2

I wrote this bit of code so I can group any Pandas DataFrame and get the group size and a sample row of the dataframe as a quick result.

It works great, with one problem: The name of the new column/index "Size" is fixed, because the .assign( ... ) command doesn't take variables. So if my DataFrame has a column named "Size" it is lost.

My plan is to check, if a column named "Size" exists and if it does, use a different name for the index.

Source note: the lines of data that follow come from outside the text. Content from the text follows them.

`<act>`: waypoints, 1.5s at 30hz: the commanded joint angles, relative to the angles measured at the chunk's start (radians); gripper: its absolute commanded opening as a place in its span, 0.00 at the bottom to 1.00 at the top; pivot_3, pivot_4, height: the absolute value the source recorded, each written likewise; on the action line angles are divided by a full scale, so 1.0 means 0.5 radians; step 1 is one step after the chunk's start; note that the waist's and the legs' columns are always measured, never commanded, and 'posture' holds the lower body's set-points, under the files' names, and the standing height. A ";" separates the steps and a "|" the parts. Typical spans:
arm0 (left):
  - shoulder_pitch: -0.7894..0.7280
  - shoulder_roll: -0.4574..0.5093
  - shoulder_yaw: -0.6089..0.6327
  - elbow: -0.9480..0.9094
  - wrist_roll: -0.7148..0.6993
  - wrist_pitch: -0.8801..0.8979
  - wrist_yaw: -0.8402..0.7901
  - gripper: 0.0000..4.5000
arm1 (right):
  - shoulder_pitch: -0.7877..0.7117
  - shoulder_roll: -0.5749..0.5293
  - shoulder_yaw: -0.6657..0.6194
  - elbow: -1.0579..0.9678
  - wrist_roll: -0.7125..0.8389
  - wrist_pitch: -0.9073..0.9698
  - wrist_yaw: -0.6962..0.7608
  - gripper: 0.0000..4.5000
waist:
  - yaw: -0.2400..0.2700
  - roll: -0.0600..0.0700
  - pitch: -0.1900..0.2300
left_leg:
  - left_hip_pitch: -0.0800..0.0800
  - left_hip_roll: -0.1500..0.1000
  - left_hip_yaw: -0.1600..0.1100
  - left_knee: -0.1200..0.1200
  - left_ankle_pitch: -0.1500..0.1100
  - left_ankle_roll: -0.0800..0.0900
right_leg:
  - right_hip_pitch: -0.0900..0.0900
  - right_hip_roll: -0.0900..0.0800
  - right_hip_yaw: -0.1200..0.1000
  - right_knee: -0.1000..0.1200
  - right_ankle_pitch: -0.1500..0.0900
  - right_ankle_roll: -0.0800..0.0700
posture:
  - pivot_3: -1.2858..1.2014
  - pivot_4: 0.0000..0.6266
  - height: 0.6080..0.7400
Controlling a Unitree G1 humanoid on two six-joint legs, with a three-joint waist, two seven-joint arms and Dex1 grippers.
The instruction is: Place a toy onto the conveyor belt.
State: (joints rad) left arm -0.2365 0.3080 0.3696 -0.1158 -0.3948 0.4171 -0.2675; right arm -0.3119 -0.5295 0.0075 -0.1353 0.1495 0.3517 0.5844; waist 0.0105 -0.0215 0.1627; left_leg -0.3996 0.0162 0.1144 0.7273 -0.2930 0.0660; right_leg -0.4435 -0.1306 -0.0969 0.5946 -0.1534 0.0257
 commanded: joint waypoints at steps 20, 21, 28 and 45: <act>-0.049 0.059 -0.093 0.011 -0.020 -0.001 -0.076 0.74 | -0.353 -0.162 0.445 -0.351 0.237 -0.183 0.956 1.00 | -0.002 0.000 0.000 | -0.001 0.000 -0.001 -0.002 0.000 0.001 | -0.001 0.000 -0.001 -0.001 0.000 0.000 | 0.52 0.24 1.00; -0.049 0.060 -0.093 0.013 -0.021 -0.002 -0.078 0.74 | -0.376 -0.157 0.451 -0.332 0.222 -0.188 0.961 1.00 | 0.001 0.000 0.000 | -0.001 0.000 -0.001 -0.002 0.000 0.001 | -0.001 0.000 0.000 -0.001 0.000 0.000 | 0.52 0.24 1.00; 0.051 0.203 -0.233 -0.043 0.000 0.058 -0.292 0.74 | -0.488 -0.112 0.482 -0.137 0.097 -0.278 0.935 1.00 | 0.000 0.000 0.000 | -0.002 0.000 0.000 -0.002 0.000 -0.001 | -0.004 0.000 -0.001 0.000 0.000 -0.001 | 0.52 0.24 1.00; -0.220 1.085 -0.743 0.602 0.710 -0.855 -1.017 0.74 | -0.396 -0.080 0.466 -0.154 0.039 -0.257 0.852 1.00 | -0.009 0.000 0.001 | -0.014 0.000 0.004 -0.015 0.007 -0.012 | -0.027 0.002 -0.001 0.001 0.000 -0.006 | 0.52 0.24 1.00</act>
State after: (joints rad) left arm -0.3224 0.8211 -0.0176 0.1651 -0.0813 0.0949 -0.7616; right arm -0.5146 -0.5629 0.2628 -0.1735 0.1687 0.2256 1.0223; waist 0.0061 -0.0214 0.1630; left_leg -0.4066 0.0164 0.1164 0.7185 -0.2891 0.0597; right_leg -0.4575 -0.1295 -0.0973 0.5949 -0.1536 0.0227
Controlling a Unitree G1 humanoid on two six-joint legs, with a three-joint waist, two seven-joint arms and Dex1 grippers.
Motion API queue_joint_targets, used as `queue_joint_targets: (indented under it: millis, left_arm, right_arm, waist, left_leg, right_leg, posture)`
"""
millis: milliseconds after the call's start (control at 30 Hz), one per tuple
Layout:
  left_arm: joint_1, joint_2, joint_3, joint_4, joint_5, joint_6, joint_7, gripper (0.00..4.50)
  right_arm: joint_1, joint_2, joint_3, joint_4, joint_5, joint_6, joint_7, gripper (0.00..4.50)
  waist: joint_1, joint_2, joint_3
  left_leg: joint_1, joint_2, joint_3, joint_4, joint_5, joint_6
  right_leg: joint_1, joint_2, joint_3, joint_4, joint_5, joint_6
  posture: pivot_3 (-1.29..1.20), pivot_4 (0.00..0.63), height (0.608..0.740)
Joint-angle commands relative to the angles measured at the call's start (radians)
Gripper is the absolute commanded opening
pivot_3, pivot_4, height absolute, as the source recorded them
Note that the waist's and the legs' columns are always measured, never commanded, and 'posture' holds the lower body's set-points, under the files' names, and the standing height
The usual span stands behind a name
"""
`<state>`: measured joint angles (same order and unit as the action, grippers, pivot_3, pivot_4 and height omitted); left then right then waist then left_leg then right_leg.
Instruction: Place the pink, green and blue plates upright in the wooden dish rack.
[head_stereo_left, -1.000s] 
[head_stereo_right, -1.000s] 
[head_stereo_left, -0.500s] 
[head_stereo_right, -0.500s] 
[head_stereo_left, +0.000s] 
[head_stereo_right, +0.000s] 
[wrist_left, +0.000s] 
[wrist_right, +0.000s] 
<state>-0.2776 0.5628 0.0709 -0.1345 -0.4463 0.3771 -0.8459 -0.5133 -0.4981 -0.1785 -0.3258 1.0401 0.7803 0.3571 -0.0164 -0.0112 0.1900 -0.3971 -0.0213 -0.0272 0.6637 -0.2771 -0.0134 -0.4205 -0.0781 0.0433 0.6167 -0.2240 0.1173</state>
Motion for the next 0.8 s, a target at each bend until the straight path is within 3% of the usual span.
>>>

Can I use the assign command with a variable for the field name instead of a fixed text?

I'd like to avoid a hacky solution like multiple renaming of columns.

import pandas as pd
try:
    from pandas.api.extensions import register_dataframe_accessor
except ImportError:
    raise ImportError('Pandas 0.24 or better needed')

@register_dataframe_accessor("cgrp")
class CustomGrouper:
    """Extra methods for dataframes."""

    def __init__(self, df):
        self._df = df

    def group_sample(self, by, subset=None):
        result = (self._df.groupby(by).apply(lambda x: x.sample(1).assign(Size = len(x)))).set_index('Size').sort_index(ascending=False)
        return result

I can call this like this

df.cgrp.group_sample(by=['column1', ... ])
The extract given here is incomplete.